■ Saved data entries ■
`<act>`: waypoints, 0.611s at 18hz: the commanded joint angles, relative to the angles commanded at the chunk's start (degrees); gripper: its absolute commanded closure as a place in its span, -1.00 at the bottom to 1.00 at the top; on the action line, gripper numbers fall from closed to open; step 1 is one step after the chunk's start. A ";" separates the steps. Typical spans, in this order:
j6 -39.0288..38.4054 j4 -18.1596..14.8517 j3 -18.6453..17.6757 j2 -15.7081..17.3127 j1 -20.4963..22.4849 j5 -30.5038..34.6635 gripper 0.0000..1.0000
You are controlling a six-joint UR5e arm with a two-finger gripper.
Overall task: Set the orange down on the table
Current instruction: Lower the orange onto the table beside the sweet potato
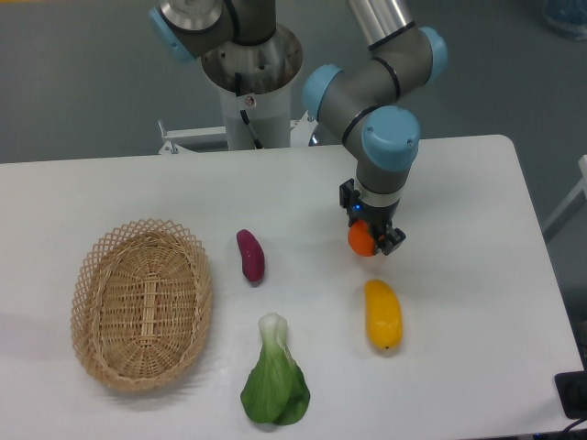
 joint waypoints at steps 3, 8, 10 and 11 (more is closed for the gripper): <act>-0.54 0.09 -0.44 -0.09 -0.18 -0.09 -0.20; -2.12 2.20 -0.88 -1.32 -0.88 -0.09 -0.20; -2.21 2.20 -0.88 -1.67 -1.14 0.00 -0.22; -2.21 2.28 -0.79 -1.76 -1.32 0.00 -0.26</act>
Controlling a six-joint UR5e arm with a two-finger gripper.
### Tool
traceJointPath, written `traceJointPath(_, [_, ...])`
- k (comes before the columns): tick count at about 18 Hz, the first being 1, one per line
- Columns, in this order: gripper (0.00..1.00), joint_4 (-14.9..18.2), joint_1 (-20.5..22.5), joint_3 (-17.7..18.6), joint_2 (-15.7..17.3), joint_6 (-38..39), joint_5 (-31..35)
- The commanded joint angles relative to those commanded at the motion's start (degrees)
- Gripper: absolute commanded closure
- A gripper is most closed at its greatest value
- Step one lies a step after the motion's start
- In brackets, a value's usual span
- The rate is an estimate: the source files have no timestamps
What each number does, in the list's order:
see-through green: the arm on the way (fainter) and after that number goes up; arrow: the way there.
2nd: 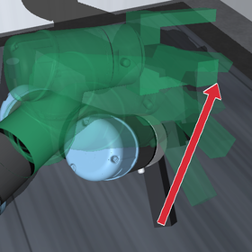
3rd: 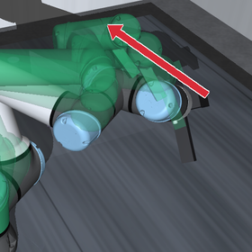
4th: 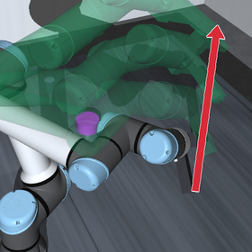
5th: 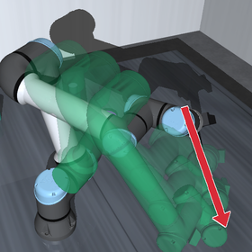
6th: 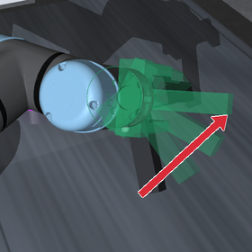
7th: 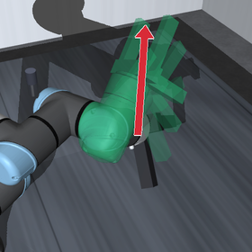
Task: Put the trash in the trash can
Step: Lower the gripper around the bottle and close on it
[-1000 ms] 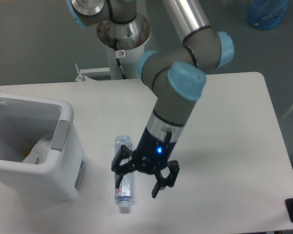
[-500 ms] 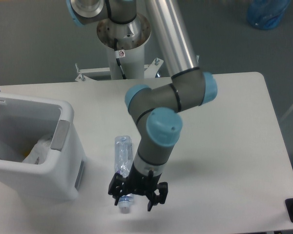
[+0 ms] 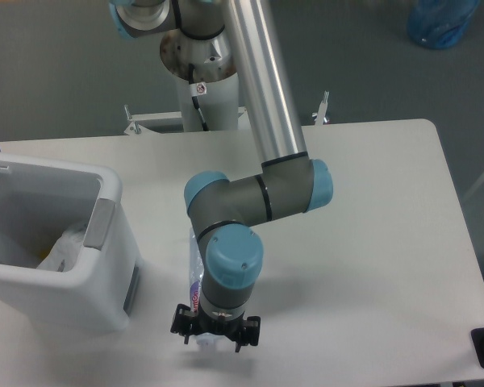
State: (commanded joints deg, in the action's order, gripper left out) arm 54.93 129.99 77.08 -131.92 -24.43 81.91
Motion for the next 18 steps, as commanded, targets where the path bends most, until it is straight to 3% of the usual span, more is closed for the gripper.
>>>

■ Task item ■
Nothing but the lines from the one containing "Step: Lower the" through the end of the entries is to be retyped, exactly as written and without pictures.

■ Task solution ■
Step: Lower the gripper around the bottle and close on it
[-1000 ms] 
[-500 ms] 
[+0 ms] 
State: (commanded joints deg, in the action's order, gripper left out) arm 54.93 129.99 77.08 -131.92 -24.43 81.91
Motion for the next 18 steps, as commanded, targets where the path bends most, until it is straight to 3% of the usual span, more is closed for the gripper.
>>>

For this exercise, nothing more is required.